My first campus minister was this sweet retired Disciples of Christ minister named Mary and one day she asked me if I had thought about seminary and I said no I hadn’t. I grew up in the church but I had never seen a woman in that role so I just didn’t have that mental map until the very end of high school when we had an Interim named Valerie.
And then further along, Rich the Pastor of the First Congregational Church of Tucson asked if I thought about seminary and I said no I hadn’t thought about it.

And then Katharine another Campus minister toward the end of college, asked if I thought about seminary and I said no I hadn’t.

Then at one point I was begging God, please tell me what to do with my life! Please I need to know! And then I realized wow all of these people are asking me this question. It made me think how much in life where we are asking: tell me what it is! And it’s all right there. But we just don’t see it! God is still speaking! The harder part is listening and taking it in.

Often people tell me they are waiting for answers. I am waiting for the Universe! But are we waiting for a lightning bolt? Instead of all of the stuff coming at us?

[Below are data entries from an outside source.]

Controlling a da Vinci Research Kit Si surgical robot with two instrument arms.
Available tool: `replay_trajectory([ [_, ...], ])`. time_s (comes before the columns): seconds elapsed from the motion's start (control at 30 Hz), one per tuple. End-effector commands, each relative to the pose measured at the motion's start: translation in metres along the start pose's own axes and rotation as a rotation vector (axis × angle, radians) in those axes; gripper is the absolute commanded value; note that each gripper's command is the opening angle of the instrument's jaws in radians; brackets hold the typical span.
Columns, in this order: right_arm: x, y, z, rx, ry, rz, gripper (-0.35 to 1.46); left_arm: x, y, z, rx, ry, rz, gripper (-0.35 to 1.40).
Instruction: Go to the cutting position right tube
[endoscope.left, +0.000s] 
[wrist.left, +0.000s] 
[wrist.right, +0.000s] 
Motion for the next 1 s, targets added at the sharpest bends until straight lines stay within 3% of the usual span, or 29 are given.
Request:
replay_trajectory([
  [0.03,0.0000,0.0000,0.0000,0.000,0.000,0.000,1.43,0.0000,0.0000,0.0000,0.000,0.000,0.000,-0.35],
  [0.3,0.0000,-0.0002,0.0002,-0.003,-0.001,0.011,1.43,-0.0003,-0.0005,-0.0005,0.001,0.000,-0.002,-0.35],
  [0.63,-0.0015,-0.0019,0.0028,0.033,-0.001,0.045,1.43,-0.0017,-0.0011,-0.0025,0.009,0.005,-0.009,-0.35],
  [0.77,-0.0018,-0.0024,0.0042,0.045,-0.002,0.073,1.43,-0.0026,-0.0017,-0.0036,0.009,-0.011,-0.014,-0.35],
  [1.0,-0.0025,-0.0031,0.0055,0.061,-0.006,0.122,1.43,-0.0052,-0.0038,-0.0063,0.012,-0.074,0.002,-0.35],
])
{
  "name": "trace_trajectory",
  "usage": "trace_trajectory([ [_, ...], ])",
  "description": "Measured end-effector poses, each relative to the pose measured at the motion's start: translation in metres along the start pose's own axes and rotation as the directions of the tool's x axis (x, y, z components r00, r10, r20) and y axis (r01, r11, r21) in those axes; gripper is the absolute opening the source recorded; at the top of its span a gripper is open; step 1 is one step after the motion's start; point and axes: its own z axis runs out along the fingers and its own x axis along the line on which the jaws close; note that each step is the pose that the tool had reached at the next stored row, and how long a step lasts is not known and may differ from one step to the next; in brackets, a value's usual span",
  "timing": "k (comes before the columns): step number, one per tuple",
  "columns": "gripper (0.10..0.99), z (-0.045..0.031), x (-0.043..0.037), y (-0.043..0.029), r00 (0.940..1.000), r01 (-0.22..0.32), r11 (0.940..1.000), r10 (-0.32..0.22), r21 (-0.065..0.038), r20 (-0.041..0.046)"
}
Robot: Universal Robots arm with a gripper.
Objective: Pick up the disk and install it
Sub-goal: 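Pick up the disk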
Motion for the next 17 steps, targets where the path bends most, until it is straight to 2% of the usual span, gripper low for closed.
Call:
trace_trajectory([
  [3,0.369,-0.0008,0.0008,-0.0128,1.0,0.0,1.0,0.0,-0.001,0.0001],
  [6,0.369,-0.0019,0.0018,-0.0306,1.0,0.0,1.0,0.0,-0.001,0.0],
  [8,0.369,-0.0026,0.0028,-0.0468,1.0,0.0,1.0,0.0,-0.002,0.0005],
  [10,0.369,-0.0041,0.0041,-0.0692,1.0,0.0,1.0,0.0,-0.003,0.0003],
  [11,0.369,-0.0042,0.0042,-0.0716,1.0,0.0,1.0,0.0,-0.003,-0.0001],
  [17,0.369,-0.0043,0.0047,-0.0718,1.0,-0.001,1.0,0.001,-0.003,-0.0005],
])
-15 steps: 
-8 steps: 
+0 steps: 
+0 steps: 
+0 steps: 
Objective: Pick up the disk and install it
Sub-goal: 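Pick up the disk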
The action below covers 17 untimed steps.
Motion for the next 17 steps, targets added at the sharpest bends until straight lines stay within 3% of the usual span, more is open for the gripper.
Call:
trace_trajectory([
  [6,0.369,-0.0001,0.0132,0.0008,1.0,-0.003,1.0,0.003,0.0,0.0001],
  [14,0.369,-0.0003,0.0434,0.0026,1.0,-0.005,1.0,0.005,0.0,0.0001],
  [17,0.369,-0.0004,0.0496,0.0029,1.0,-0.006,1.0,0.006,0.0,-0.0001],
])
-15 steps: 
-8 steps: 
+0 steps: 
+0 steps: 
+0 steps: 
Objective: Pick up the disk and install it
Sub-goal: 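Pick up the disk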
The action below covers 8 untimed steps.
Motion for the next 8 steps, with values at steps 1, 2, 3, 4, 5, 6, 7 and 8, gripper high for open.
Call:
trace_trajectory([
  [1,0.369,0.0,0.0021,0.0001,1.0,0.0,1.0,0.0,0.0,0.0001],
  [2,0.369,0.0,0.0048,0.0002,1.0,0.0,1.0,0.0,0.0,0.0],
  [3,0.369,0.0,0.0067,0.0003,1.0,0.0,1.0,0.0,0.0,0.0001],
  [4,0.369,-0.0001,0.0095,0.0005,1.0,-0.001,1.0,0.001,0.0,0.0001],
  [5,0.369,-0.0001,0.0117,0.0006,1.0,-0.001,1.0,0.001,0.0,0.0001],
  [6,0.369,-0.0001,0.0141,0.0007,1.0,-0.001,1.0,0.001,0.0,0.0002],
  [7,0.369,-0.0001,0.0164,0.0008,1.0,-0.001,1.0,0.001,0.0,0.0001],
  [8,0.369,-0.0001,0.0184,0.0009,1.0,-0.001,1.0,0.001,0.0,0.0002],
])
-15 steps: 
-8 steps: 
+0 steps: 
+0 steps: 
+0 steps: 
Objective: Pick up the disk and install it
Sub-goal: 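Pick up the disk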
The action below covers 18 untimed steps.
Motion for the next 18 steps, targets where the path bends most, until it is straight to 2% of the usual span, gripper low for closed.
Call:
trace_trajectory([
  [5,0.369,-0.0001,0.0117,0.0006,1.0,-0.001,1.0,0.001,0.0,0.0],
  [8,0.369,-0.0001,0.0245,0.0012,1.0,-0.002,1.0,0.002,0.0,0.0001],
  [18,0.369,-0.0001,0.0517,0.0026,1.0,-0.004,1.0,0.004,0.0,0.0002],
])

I know the old story in Genesis doesn’t tell us that Abram heard the message after he talked to five friends. But I wonder? And I wouldn’t be surprised if something like that was part of the story. I believe that is God still speaking.

And so he went. He chose to go, not knowing where. Willing to in the words we heard, at least be faithful and if he fails it will be while daring greatly.

How might God be saying Go! to you? How are you listening to the voice beyond ego, chattering mind, to tune into that deeper and higher thing, between us, the energy between us, within us that flows through the course of things?

And what if part of the bigger sense of this story, this ancient story still for us today is that part of a deep and joyful spiritual journey is an ongoing willingness to go, to make a change, to go deeper, to hear when the Universe says that it is time.

As Frank Yamada writes, “Go is God’s first word to Abram. And it sets up what will become a curious dynamic for the people of God forever after. The people of God are a traveling people.”

We are called to be a people on the move, the move deeper and the move beyond our familiars, a move calling us from where we are right now.

If we accept that God is still speaking and that we are on a journey without a map, how are we listening to the voice that is speaking to us? How are each of us collectively being asked to go? How might God be saying Go to you? To us?

So Beloved of God, Go do it, go leave it, go see it, go sit with it, go ask about it, go find it, go change it, go shape it, go lead it, go make it, go! What a gift that part of our task is to go deeper and further together, even into the great unknown. Go. May it be so. Amen.